Read the lines of the data below and retrieve those with "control".

**Data supplied:**
==========

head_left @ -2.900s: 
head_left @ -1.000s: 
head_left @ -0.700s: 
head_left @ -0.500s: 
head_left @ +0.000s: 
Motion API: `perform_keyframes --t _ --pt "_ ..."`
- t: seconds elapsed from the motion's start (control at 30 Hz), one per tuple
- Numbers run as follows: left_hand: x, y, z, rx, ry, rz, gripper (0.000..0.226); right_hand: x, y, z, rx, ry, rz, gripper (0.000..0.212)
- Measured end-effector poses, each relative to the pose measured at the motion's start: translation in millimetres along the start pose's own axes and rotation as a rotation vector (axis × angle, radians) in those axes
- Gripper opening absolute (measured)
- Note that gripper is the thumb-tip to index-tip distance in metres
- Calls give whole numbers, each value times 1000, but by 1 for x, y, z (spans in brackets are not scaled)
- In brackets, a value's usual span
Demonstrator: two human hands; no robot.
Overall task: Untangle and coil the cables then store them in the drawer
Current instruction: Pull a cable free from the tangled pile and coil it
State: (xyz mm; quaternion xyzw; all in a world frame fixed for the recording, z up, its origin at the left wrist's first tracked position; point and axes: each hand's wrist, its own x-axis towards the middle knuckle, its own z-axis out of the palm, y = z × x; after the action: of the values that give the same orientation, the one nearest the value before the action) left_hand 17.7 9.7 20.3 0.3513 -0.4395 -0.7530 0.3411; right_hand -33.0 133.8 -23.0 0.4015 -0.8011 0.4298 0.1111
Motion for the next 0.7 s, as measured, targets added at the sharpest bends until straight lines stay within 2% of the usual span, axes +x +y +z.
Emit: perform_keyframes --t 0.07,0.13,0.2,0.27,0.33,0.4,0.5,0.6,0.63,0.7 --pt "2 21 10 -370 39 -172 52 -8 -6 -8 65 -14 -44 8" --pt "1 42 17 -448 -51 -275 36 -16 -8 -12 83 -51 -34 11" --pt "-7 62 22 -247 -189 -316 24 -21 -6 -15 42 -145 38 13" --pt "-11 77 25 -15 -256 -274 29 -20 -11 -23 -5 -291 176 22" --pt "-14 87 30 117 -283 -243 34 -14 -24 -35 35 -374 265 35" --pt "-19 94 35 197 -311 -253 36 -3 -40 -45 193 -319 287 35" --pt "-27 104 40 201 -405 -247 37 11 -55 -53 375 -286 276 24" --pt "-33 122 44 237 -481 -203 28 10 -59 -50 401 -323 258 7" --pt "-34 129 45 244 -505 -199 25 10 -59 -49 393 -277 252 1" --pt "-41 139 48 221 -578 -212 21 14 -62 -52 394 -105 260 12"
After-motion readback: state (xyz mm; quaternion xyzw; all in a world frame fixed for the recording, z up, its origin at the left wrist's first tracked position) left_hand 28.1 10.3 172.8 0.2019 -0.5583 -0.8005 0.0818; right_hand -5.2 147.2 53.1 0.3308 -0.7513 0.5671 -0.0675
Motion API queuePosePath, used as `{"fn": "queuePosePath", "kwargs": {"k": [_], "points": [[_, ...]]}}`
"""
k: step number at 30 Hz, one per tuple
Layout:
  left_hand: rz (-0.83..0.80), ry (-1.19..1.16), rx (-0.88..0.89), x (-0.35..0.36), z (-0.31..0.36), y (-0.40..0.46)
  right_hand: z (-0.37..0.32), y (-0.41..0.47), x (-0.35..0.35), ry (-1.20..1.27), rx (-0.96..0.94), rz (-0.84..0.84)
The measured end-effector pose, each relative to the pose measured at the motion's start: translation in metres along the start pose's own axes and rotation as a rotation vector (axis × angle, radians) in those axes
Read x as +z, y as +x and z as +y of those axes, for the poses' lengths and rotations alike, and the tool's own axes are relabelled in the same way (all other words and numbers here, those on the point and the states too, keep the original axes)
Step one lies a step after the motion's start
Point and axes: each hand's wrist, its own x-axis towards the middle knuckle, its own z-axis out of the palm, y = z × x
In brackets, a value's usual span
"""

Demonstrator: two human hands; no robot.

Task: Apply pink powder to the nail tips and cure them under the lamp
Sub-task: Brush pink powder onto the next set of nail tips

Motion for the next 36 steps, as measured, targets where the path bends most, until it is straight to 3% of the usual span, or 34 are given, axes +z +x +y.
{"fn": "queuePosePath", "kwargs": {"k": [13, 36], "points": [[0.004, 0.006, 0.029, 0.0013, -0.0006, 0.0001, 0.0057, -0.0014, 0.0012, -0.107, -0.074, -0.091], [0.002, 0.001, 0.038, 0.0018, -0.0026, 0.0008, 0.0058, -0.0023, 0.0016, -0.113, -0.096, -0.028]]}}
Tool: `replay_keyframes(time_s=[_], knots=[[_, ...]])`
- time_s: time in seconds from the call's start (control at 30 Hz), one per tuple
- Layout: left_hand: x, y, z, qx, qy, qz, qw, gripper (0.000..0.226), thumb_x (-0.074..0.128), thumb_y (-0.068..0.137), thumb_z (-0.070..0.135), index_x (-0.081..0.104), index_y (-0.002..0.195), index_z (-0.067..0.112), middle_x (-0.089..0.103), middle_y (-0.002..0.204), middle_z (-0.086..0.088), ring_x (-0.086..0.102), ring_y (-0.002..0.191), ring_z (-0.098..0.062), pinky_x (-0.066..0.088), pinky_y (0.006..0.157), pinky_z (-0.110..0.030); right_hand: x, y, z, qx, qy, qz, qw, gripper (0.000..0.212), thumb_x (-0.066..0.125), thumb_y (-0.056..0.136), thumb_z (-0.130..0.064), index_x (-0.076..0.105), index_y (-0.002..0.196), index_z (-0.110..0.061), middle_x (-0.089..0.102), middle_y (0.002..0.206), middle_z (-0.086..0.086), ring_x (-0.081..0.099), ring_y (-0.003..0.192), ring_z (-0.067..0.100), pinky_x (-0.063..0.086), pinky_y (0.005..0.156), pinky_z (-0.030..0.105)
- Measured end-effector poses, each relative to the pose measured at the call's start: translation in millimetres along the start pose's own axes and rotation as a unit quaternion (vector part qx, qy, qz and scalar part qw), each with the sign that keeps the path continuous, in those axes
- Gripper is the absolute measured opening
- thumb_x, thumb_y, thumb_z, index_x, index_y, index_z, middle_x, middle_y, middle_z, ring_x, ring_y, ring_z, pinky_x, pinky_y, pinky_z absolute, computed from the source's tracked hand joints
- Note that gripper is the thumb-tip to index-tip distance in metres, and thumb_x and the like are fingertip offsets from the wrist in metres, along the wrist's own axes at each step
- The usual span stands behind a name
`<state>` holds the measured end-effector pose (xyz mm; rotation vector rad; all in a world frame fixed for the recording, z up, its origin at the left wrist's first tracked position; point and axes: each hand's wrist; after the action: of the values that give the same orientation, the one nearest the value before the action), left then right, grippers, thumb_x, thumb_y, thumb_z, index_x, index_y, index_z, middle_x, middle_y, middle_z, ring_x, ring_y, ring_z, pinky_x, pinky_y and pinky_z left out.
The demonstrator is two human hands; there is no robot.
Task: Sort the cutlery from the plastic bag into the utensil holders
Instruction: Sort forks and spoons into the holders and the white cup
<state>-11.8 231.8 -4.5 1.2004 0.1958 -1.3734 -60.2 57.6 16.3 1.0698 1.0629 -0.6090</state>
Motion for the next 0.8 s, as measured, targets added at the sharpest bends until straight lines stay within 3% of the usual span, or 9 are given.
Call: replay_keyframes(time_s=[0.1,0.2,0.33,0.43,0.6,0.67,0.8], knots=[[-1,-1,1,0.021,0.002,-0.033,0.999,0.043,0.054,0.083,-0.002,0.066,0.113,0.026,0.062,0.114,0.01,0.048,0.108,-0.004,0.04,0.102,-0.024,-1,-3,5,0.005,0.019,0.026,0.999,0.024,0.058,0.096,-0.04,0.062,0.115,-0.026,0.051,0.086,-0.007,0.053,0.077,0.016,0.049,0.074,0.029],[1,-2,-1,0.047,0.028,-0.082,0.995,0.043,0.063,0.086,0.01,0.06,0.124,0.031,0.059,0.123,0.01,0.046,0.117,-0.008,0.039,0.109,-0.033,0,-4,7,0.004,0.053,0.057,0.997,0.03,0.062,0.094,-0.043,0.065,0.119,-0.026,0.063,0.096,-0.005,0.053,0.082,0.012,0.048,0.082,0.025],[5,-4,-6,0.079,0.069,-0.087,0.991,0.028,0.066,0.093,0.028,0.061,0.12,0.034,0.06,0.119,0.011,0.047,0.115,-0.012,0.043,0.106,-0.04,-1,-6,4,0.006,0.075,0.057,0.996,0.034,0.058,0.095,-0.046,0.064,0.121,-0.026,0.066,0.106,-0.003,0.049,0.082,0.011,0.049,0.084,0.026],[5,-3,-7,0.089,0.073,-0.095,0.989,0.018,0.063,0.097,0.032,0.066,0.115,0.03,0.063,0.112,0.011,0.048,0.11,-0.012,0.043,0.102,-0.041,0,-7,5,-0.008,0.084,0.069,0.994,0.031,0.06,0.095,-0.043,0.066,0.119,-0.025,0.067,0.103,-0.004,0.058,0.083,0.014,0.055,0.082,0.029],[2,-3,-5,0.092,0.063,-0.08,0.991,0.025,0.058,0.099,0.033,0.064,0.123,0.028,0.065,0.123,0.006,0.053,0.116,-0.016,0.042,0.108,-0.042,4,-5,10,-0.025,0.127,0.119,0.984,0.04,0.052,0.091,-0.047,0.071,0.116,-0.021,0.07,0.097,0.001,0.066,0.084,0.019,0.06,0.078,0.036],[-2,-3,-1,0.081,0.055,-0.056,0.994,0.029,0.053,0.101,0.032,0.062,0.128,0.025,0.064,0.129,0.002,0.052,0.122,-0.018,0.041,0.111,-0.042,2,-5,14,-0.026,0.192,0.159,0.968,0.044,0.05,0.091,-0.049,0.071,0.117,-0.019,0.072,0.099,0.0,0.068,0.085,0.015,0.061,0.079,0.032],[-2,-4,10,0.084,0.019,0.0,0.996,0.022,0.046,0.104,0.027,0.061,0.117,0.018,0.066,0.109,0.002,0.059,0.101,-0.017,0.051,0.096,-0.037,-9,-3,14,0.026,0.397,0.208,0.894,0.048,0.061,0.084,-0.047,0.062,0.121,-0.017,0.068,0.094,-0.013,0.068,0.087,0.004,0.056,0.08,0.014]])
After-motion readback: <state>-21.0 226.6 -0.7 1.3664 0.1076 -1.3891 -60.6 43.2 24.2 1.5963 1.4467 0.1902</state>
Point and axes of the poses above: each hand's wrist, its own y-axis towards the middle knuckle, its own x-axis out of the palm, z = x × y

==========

**Task answer:**
- t: seconds elapsed from the motion's start (control at 30 Hz), one per tuple
- time_s: time in seconds from the call's start (control at 30 Hz), one per tuple

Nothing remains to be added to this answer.